Task prompt:
Across the listing below, how many lines include the string "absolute"? Reply with the number alone.

Data segment:
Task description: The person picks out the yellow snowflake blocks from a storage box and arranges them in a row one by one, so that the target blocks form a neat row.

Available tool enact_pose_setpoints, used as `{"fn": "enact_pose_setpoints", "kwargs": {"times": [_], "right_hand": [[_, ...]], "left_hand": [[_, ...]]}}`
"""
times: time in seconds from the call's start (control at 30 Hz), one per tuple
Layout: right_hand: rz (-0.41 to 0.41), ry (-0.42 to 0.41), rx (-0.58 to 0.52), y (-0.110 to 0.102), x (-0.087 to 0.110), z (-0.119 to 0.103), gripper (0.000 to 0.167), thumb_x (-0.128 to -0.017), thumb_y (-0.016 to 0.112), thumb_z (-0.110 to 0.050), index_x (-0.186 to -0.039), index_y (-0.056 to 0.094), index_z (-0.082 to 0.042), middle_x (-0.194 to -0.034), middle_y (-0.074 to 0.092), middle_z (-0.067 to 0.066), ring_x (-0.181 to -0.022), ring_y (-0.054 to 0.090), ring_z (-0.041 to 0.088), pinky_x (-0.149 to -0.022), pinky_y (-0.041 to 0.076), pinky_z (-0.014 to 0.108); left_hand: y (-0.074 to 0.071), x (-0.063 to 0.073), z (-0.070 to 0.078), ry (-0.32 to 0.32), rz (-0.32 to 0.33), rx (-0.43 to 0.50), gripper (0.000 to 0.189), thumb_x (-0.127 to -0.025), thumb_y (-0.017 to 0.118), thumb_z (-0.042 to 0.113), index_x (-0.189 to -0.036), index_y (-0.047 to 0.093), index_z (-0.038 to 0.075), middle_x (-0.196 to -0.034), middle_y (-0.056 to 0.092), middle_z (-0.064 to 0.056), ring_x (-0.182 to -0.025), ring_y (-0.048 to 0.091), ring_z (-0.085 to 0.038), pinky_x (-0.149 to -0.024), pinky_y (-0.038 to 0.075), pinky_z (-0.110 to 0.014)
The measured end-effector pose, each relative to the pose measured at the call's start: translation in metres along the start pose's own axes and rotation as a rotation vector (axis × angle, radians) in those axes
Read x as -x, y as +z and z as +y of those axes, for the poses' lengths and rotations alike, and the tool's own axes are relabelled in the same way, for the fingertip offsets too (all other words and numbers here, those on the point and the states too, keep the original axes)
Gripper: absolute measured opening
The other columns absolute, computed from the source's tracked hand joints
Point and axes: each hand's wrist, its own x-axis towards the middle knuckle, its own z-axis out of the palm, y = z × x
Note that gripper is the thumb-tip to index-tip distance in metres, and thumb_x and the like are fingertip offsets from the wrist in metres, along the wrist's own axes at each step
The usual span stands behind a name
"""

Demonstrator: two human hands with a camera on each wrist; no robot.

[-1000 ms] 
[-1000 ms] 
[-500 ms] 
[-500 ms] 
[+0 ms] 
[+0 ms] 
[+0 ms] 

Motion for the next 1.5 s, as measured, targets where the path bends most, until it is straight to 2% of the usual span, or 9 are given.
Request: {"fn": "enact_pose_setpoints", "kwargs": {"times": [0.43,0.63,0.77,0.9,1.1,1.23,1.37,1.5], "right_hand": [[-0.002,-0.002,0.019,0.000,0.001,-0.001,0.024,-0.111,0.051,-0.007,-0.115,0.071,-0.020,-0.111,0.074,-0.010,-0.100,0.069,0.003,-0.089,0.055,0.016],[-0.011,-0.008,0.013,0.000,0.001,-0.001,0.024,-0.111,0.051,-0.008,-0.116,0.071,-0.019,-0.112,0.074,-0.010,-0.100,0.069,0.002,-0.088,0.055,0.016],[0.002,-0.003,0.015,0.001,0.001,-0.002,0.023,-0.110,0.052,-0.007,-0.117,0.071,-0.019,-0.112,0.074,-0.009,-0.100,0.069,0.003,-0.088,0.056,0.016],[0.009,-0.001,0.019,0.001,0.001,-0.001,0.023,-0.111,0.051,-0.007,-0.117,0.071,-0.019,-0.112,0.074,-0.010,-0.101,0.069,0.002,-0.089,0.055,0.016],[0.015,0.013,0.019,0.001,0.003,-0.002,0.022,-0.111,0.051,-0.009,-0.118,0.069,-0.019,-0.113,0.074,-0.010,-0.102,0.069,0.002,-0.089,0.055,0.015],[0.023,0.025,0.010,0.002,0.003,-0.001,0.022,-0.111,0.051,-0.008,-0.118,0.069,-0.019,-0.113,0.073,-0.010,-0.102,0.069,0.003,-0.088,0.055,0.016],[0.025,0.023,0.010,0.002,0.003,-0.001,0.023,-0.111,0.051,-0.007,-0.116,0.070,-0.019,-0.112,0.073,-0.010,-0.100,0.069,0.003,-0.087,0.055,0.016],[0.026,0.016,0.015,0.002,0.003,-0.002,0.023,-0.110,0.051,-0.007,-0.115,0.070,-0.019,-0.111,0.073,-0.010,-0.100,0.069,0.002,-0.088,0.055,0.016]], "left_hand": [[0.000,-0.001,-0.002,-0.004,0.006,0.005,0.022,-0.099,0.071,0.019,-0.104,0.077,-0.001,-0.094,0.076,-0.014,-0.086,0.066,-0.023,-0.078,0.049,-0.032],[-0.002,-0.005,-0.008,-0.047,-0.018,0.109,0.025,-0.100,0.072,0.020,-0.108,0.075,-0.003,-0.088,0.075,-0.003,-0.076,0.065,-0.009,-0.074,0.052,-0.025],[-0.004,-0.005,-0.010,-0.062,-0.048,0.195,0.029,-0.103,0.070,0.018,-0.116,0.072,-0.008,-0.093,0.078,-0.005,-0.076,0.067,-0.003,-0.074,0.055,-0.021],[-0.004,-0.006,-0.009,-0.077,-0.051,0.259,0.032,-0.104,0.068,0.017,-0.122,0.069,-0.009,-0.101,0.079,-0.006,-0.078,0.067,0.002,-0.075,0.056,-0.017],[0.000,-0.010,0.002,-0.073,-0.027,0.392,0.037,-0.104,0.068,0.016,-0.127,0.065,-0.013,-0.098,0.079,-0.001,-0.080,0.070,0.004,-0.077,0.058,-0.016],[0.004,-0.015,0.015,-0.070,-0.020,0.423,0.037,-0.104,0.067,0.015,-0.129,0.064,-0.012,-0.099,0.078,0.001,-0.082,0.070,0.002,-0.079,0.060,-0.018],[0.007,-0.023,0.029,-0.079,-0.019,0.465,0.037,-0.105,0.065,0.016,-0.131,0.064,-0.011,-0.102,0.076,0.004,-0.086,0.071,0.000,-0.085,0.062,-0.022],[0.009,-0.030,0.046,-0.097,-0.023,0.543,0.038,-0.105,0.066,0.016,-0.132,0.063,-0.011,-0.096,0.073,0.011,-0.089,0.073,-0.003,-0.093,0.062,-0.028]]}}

Response:
2